### [TASK GOAL]
If a line in the listing below holds the word "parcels", it counts toward the total; report that total alone.

### [DATA EXTRACT]
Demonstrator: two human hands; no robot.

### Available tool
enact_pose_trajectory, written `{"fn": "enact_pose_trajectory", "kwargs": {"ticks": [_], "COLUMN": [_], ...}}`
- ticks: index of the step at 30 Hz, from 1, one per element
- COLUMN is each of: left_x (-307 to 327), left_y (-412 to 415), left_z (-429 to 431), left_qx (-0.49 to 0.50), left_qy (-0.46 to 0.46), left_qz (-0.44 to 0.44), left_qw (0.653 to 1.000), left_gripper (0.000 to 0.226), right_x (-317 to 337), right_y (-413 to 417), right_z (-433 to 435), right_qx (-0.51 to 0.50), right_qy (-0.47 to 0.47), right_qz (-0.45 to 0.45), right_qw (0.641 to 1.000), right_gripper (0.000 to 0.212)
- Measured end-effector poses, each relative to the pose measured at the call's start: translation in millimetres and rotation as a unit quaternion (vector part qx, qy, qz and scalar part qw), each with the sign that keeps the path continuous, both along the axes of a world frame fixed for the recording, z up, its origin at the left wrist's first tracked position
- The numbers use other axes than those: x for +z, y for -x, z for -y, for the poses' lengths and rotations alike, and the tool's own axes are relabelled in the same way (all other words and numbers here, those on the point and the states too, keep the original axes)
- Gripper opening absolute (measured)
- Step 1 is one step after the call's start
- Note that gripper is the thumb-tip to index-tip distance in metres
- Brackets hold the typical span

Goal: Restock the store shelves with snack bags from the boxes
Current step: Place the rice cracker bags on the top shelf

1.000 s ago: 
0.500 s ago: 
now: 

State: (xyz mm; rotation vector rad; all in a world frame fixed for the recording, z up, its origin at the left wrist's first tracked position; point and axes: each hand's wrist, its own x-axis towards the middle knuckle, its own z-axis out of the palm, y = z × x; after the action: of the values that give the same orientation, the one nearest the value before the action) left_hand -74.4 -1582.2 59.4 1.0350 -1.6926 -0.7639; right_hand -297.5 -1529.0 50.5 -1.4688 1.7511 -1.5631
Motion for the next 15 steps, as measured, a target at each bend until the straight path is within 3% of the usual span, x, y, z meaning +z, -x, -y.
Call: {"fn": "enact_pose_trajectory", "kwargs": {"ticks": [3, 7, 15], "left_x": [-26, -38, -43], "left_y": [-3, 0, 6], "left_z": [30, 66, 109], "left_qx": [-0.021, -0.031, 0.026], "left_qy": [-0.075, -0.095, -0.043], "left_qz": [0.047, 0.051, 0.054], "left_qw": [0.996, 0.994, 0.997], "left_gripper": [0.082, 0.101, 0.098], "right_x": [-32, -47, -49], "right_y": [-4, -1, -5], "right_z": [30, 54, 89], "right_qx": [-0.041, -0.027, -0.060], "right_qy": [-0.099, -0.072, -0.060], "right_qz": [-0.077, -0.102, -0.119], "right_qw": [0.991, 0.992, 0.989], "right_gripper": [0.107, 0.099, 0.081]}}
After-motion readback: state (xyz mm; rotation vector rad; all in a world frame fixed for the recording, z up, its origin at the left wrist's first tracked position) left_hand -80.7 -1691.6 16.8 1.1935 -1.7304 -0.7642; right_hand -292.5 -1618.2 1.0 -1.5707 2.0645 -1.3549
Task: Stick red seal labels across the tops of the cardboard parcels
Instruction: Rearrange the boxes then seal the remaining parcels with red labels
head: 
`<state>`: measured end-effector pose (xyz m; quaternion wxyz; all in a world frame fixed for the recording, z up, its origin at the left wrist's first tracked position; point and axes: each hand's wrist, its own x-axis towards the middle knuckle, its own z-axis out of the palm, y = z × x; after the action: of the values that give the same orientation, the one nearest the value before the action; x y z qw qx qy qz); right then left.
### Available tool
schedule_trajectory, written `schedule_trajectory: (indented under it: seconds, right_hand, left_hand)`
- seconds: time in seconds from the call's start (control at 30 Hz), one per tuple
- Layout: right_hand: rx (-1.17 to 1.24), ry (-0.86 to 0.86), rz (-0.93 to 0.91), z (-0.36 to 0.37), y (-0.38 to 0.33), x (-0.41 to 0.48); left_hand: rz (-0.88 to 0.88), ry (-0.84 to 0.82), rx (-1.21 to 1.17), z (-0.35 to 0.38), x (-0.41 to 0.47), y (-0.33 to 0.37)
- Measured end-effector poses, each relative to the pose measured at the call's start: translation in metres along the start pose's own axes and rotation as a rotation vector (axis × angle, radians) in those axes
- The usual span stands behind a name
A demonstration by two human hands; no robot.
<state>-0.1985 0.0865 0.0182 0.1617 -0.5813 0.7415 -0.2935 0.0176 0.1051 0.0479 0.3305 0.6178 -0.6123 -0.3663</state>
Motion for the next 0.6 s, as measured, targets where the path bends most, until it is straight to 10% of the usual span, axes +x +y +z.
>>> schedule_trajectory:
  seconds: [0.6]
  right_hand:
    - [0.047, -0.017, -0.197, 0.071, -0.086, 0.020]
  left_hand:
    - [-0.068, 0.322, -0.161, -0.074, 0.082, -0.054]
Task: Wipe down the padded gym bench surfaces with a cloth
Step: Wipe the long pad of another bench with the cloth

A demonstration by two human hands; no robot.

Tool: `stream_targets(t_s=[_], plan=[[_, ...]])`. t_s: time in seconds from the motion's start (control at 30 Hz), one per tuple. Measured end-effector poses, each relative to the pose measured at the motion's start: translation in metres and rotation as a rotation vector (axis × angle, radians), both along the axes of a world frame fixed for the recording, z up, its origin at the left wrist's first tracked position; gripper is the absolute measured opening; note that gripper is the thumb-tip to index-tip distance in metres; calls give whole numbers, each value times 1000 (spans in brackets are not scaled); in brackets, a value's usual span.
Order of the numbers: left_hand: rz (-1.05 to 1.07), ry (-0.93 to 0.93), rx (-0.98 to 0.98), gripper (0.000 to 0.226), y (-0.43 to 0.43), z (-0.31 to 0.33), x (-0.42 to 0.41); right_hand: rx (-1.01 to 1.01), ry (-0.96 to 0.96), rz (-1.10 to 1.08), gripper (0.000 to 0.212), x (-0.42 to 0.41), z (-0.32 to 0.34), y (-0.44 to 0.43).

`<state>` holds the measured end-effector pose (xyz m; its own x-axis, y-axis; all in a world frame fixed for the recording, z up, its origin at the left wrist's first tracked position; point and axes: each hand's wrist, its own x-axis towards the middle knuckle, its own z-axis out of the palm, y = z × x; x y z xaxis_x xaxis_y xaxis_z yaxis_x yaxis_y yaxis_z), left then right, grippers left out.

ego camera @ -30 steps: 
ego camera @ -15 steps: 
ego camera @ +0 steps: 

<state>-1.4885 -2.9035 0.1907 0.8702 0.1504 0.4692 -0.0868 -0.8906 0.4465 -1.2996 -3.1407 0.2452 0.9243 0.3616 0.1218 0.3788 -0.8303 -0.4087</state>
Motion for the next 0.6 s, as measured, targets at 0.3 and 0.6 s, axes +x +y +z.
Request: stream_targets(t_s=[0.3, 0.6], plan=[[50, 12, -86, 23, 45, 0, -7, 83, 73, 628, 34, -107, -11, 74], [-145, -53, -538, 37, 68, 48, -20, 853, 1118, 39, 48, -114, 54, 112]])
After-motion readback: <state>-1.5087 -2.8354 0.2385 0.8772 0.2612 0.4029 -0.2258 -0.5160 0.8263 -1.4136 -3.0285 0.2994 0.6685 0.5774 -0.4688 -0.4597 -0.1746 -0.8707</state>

### [OUTPUT OF THE TASK]
2